L’absence de contrariété à l’ordre public international français de la gestation pour autrui pratiqué à l’étranger ?
Qu’il nous soit pardonné, pour la clarté de l’analyse, de revenir sur des éléments bien connus en la matière. La gestation pour autrui est explicitement condamnée dans son principe depuis l’arrêt de l’assemblée plénière du 31 mai 1991 (Cass., ass. plén., 31 mai 1991, n° 90-20.105, D. 1991. 417 , rapp. Y. Chartier ; ibid. 318, obs. J.-L. Aubert , note D. Thouvenin ; ibid. 1992. 59, obs. F. Dekeuwer-Défossez ; RFDA 1991. 395, étude M. Long ; Rev. crit. DIP 1991. 711, note C. Labrusse-Riou ; RTD civ. 1991. 517, obs. D. Huet-Weiller ; ibid. 1992. 88, obs. J. Mestre ; ibid. 489, étude M. Gobert ). La solution a ensuite été codifiée en 1994 à l’article 16-7 du code civil, qui prohibe clairement les conventions de gestation pour autrui, et le législateur ne s’est pas aventuré à remettre en cause cette interdiction dans la dernière réforme des lois bioéthiques de 2021. La vigueur du principe de l’indisponibilité du corps humain en droit français conduit à frapper de nullité absolue les conventions de mère porteuse.

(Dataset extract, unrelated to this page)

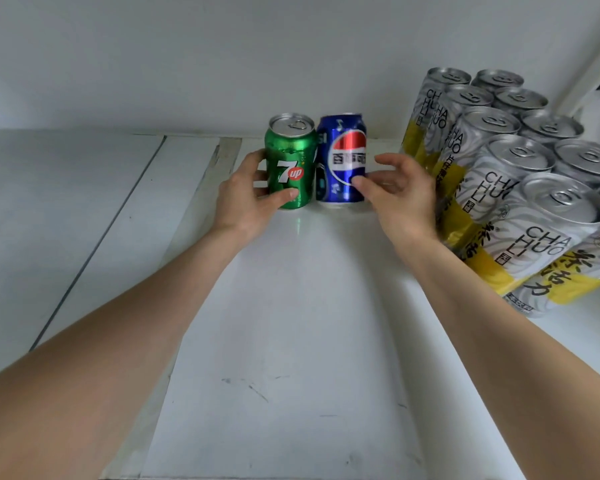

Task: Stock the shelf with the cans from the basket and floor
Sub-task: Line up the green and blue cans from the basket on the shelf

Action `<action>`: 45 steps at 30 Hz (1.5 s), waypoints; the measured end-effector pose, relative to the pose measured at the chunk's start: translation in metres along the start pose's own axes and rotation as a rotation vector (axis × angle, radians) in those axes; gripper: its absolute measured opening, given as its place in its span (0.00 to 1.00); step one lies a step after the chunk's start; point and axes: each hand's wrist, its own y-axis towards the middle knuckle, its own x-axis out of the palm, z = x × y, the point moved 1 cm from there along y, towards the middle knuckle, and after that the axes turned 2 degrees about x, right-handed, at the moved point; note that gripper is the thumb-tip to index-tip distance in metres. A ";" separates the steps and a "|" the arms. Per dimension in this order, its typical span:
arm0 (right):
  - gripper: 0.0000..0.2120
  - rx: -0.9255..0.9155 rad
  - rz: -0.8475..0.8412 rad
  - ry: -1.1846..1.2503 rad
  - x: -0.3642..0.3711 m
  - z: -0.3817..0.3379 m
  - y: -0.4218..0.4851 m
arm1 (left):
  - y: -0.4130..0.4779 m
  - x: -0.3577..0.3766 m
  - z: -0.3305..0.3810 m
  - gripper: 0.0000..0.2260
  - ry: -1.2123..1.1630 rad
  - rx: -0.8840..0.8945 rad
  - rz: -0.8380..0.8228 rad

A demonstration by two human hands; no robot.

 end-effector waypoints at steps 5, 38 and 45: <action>0.22 -0.003 -0.147 -0.071 0.017 0.006 0.013 | 0.007 -0.001 -0.001 0.29 0.020 0.025 -0.023; 0.16 0.252 0.002 0.199 0.053 0.006 0.070 | 0.064 0.005 -0.016 0.31 0.072 0.031 -0.002; 0.23 0.111 -0.118 0.094 0.045 0.017 0.068 | 0.075 0.011 -0.018 0.30 0.075 0.015 0.022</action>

Incontestablement, dans l’ordre juridique interne, la gestation pour autrui contrevient à l’ordre public.
Pour autant, faut-il en conclure que la pratique des mères porteuses heurte l’ordre public français en matière international, dont on sait qu’il est plus resserré que notre ordre public interne ?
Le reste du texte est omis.